Press Release Source: US Airways
US Airways Files for Distress Termination of Pilot Defined Benefit Pension Plan and Approval of a New Pilot Defined Contribution Pension Plan
Thursday January 30, 4:36 pm ET
Company Commits $850 Million Over Next Seven Years to Fund Pilot Pensions
New Defined Contribution Plan to Adhere to December 2002 ALPA Agreement
If Approved, PBGC to Administer Benefits of Existing Defined Benefit Plan as Part of Plan for Airline to Emerge from Chapter 11 by March 31
ARLINGTON, Va., Jan. 30 /PRNewswire-FirstCall/ -- US Airways has filed formal notice with the Pension Benefit Guaranty Corporation (PBGC) of its intent to terminate the existing defined benefit pension plan for its pilots effective March 31, 2003, and to replace that plan with a defined contribution plan that will commit the company to invest $850 million in pilot pension contributions for more than 3,700 pilots over the next seven years, consistent with an agreement made with the Air Line Pilots Association (ALPA) in December 2002. Separately, a similar motion will be filed with the U.S. Bankruptcy Court later today.
The intent to terminate was the only remaining option for the company after regulatory and legislative efforts to allow for a stretch-out of funding obligations for the plan through a restoration funding proposal were denied, on legal grounds by the PBGC and defeated by the U.S. Senate. Today's action initiates a 60-day process, by which if approved by the Bankruptcy Court and the PBGC, should result in termination of the current defined benefit plan in conjunction with US Airways' planned emergence from Chapter 11 on March 31, 2003, if no legislative relief is granted by that date.
"We are communicating directly with our pilots on the reasons for this action, as well as to underscore our commitment to fund a replacement defined contribution plan under the guidelines of an agreement that was made with ALPA in December, should a plan termination be required," said David Siegel, US Airways president and chief executive officer. "Under that agreement with ALPA, the company will contribute $850 million over the next seven years to a new defined contribution plan. While our preference was to find a way to prevent plan termination of the existing defined benefit plan -- and we will continue to seek a legislative solution should Congress address pension funding issues this year -- we believe we have constructed a replacement defined contribution plan that provides our pilots with a competitive pension that targets the equivalent of a $1 million pension package for a captain retiring after 30 years of service."
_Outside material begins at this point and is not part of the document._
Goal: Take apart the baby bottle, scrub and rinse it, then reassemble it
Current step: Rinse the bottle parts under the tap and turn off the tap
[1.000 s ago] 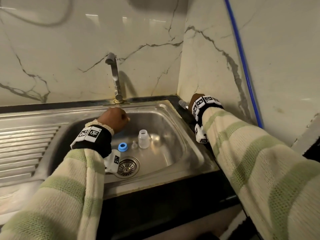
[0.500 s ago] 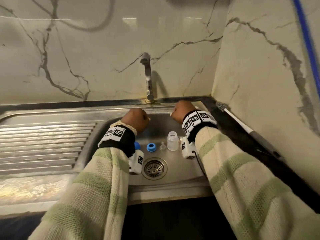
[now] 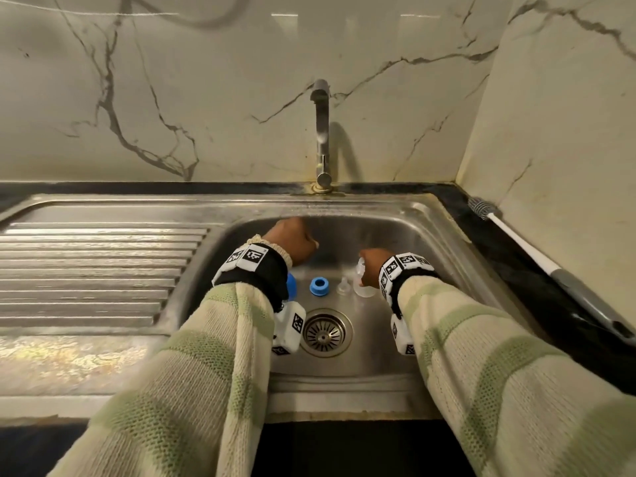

"I have tremendous admiration and appreciation for the leadership the pilots have shown in leading all employee groups with pay and productivity concessions, which is why we have worked so hard to find a solution. We are committing an amount equal to an average of 27 percent of total pilot wages to be contributed to new pension accounts that will be at a targeted contribution level for each pilot, based on age and seniority," said Siegel.
Siegel said that the PBGC has indicated that it will not oppose the proposed follow-on pension plan. The funding levels for the new pension plan are consistent with the company's plan of reorganization. Separately, the company is awaiting the final approval from the Air Transportation Stabilization Board (ATSB) on its application for a $900 million federal guarantee of a $1 billion loan. The proceeds from the loan, as well as a $240 million investment from the Retirement Systems of Alabama (RSA), would provide the airline with new capital, available upon emergence from Chapter 11.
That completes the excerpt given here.